More Children Insured, Teen Smoking and Birthrates Down, New Study Finds
More children had health insurance in 2000 than at any point within the past 15 years, and teen smoking and birthrates also declined, according to a new report on children's health, the Washington Post reports. The report, titled "America's Children: Key National Indicators of Well-being 2002," was produced by the Federal Interagency Forum on Child and Family Statistics (Rumbelow, Washington Post, 7/12). The report compiles data from 20 federal agencies and tracks trends in children's health, well-being and education (Wetzstein, Washington Times, 7/12). Among the report's findings:
- In 2000, 88% of children were covered by health insurance, the highest level over the past 15 years. Hispanic children, however, were most likely to be uninsured (Washington Post, 7/12).
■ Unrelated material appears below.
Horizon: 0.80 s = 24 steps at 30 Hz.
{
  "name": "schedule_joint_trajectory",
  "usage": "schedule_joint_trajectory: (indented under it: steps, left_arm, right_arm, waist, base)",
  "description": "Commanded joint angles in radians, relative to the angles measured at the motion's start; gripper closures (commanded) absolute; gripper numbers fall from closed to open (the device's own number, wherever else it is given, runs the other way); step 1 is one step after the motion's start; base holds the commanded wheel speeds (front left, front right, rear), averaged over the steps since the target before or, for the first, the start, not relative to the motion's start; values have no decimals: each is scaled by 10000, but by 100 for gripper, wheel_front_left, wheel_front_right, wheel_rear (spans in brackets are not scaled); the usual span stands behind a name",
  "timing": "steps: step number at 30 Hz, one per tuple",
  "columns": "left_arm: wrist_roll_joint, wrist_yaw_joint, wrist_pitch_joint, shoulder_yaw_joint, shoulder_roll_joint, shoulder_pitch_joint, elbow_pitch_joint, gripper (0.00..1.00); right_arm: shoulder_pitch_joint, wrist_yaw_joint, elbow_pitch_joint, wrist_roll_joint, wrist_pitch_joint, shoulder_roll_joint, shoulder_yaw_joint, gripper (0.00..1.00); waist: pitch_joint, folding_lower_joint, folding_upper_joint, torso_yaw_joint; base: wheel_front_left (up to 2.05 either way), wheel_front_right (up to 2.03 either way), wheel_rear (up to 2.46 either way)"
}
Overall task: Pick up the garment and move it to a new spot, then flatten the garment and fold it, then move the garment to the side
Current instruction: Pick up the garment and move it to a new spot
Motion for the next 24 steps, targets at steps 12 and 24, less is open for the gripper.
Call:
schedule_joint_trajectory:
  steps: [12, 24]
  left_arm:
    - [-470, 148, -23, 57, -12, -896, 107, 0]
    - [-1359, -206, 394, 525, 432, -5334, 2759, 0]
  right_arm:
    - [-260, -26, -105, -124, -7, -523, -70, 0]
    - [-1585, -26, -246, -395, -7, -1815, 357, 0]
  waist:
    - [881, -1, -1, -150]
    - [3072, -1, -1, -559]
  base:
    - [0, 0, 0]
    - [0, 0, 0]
- The teen birthrate was 27 births per 1,000 girls ages 15 to 17 in 2000, a drop from 29 births per 1,000 girls ages 15 to 17 in 1999.
- Tobacco use among teens declined, with only 5.5% of eighth-graders reporting daily cigarette smoking in 2001, compared with 7.4% in 2000. Twelve percent of tenth-graders reported smoking daily in 2001, compared with 14% in 2000 (Washington Times, 7/12).
- Drug and alcohol abuse among junior high and high school students has "held steady" (Lusk, Chattanooga Times Free Press, 7/12).
The improvements in the areas of teen birthrates, tobacco use and health coverage indicate that the United States is "moving in a positive direction," HHS Secretary Tommy Thompson said (Washington Times, 7/12). Dr. Edward Sondik, director of the National Center for Health Statistics, said that the improvements in health coverage, teen birthrates and tobacco use are "extremely good news," but he noted that there is "more to be done" (Chattanooga Times Free Press, 7/12). The report states that nearly 20% of children in the United States live with at least one parent who was born outside of the country, and these children are much more likely to live in poverty, which increases their risk factors for poor health. The large number of children who fall into this group could have "serious implications for health and education policy," the Post reports (Washington Post, 7/12). The report is available online.